Now that we have an idea of the number of zoomlevels to expect and how many tiles there are at each zoomlevel, we can request an individual tile easily. Let’s say that we wanted to request the middle tile at the middle zoomlevel:

slide = "C:/my_slides/alk_stain.mrxs"
levels = core.get_zoomlevels_list(slide)
lvl = levels[round(len(levels) / 2)]
tiles_xyz = core.get_number_of_tiles(slide, zoomlevel = lvl)         
x = round(tiles_xyz[0] / 2)
y = round(tiles_xyz[1] / 2)
tile = core.get_tile(slide, x = x, y = y, zoomlevel = lvl)
tile.show()

This should pop up a single tile:

.Ok, perhaps not that impressive.

In practice, you’ll typically want to loop over all tiles in a particular zoomlevel. The following code will show all tiles at zoomlevel 1 (increase to max_zoomlevel at your own peril):

tile_sz = core.get_number_of_tiles(slide, zoomlevel = 1) # zoomlevel 1
for xTile in range(0, tile_sz[0]):
    for yTile in range(0, tile_sz[1]):
        tile = core.get_tile(slide, x = xTile, y = yTile, zoomlevel = 1)
        tile.show()

The advantage of this approach is that you have control over the direction in which tiles are processed. You can also process row by row and perhaps print a status update after each row is processed.

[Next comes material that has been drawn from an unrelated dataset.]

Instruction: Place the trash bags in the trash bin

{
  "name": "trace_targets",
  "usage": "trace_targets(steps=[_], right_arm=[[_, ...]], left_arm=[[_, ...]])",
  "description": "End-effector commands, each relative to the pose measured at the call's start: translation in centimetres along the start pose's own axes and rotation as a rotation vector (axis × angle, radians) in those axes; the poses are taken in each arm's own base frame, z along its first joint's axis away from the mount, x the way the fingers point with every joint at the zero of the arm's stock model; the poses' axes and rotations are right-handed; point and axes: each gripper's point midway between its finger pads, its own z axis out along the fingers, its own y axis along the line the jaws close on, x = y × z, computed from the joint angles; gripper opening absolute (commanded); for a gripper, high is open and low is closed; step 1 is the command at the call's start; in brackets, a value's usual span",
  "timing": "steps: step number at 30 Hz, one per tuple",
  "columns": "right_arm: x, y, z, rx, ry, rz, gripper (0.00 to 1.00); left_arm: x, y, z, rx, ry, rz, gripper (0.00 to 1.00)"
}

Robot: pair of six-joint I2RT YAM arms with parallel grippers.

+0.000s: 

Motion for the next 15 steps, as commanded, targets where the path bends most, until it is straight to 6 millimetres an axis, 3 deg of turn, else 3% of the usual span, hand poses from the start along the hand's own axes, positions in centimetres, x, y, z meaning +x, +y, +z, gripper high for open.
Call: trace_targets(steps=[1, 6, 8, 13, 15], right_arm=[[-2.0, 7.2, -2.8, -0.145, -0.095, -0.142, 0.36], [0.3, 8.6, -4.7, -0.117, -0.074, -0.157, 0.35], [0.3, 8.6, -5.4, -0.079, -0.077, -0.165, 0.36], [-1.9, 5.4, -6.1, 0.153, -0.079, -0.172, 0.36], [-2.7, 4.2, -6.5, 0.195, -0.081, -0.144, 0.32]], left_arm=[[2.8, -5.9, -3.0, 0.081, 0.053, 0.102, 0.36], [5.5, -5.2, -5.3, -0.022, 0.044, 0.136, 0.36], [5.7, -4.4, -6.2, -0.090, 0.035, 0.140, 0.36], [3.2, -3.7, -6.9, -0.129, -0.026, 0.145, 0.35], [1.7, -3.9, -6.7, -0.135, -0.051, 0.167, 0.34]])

However, if all you care about is to process all rows left to right, top to bottom, you can opt for a more condensed approach:

for tile in core.get_tiles(slide, toX = tile_sz[0], toY = tile_sz[1], zoomlevel = 4):
    data = numpy.array(tile)

The body of the for-loop now processes all tiles at zoomlevel 4 one by one and converts them into a numpy array, ready for image processing to occur, e.g. through opencv. But that will have to wait for another post.